[Stored data entries]
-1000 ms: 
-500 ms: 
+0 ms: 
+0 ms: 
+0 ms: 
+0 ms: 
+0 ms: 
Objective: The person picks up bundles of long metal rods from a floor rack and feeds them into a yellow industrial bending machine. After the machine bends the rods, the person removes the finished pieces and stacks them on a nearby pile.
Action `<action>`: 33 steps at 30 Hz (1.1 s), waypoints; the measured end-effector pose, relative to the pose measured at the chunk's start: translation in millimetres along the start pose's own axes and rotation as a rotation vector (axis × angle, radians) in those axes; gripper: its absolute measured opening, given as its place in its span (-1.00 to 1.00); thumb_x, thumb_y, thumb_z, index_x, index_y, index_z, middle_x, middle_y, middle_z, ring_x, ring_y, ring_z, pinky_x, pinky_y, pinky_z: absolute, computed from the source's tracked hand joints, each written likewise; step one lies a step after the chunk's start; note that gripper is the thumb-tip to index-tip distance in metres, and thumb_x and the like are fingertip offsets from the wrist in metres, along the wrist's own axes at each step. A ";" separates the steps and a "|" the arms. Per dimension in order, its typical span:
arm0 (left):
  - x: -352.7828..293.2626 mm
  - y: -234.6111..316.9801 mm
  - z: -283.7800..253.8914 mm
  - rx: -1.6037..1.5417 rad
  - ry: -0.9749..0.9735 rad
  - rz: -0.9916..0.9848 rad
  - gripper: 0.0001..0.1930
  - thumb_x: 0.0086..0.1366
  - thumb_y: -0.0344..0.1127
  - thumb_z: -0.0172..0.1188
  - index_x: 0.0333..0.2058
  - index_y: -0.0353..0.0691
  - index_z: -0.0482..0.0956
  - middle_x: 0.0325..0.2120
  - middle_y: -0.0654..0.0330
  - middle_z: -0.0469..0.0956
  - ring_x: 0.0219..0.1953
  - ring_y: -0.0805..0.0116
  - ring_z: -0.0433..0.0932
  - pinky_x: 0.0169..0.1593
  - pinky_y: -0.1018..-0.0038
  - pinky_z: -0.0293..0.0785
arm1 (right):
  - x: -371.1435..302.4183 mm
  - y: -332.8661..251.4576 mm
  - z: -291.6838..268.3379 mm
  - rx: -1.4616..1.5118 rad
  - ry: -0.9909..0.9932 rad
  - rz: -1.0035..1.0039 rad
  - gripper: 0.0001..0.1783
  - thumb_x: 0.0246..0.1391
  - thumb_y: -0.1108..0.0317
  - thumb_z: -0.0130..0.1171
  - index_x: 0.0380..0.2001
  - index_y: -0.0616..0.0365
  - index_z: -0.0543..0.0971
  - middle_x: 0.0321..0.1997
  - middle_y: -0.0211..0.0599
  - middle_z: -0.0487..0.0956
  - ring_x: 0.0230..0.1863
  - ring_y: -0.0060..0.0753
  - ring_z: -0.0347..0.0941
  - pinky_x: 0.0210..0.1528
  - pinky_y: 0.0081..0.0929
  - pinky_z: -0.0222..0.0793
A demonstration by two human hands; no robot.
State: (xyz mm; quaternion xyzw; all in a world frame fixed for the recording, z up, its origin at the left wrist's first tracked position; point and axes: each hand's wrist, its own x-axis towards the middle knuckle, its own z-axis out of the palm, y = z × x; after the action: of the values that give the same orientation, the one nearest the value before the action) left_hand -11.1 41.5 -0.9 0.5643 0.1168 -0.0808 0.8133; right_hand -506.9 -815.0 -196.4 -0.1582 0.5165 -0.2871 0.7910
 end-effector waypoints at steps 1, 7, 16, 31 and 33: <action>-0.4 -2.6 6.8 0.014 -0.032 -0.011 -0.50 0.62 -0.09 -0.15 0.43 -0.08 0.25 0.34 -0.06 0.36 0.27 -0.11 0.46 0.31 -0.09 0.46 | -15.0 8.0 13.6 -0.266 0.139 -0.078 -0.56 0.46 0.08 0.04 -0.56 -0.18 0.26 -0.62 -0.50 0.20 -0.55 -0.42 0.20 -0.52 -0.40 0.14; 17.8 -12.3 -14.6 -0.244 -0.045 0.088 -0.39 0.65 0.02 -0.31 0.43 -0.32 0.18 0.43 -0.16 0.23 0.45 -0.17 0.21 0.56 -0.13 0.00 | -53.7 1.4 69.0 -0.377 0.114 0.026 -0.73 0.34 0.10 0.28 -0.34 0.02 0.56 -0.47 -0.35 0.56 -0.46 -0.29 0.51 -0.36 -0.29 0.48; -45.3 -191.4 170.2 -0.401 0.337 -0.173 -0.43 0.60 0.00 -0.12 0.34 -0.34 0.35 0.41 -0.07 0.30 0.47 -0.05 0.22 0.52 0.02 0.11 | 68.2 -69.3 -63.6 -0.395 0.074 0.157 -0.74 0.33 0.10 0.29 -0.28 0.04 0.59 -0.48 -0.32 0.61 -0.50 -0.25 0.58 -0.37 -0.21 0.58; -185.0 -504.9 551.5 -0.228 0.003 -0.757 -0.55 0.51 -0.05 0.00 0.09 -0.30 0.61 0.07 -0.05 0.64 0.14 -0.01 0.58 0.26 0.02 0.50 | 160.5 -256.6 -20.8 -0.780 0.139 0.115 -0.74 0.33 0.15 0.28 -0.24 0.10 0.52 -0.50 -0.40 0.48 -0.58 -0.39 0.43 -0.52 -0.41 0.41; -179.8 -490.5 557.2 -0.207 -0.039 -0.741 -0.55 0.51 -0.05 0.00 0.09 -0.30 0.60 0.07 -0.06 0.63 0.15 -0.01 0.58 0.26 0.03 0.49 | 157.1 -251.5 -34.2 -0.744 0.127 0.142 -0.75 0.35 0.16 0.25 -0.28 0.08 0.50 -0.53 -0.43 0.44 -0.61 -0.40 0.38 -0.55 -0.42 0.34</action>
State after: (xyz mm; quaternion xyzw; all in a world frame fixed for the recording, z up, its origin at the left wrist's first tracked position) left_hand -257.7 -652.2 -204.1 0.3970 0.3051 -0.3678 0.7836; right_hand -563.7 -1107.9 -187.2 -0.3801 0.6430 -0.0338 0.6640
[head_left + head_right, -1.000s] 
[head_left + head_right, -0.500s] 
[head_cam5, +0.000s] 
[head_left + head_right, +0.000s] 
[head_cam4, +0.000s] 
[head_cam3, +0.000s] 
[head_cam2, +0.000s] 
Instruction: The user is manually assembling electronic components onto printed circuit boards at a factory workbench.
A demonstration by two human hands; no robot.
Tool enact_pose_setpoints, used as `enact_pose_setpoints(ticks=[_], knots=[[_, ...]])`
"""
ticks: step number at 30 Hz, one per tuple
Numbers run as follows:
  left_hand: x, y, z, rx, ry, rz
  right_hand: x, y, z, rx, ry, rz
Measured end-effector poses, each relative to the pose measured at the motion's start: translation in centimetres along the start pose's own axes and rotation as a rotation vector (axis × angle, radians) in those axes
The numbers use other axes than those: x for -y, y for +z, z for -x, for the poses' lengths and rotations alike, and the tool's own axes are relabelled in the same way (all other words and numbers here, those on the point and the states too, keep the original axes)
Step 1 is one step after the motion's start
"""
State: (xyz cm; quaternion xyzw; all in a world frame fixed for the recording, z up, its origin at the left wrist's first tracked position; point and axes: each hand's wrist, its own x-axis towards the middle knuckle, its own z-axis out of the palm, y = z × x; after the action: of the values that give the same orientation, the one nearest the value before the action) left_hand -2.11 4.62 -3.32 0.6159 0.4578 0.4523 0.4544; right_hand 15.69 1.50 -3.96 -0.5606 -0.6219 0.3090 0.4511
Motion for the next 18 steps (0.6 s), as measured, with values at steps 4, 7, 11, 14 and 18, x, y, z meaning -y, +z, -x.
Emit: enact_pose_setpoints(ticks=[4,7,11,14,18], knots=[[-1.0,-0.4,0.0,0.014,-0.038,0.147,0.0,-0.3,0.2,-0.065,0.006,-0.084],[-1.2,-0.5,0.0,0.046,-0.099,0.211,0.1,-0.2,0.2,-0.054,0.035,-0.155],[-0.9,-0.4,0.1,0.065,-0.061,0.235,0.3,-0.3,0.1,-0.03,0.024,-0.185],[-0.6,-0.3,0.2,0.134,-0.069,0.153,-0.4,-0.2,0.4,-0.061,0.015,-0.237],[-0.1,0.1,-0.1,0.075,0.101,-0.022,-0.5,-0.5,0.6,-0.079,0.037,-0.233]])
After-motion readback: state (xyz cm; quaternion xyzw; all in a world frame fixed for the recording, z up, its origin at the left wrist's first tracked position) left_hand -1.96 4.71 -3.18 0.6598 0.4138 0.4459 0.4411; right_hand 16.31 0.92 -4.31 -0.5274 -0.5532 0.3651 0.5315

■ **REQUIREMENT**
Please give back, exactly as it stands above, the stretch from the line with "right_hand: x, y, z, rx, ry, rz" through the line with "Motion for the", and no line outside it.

■ **ANSWER AREA**
  right_hand: x, y, z, rx, ry, rz
Measured end-effector poses, each relative to the pose measured at the motion's start: translation in centimetres along the start pose's own axes and rotation as a rotation vector (axis × angle, radians) in those axes
The numbers use other axes than those: x for -y, y for +z, z for -x, for the poses' lengths and rotations alike, and the tool's own axes are relabelled in the same way (all other words and numbers here, those on the point and the states too, keep the original axes)
Step 1 is one step after the motion's start
"""
State: (xyz cm; quaternion xyzw; all in a world frame fixed for the recording, z up, its origin at the left wrist's first tracked position; point and axes: each hand's wrist, its own x-axis towards the middle knuckle, its own z-axis out of the palm, y = z × x; after the action: of the values that give the same orientation, the one nearest the value before the action) left_hand -2.11 4.62 -3.32 0.6159 0.4578 0.4523 0.4544; right_hand 15.69 1.50 -3.96 -0.5606 -0.6219 0.3090 0.4511
Motion for the next 18 steps (0.6 s), as measured, with values at steps 4, 7, 11, 14 and 18, x, y, z meaning -y, +z, -x.

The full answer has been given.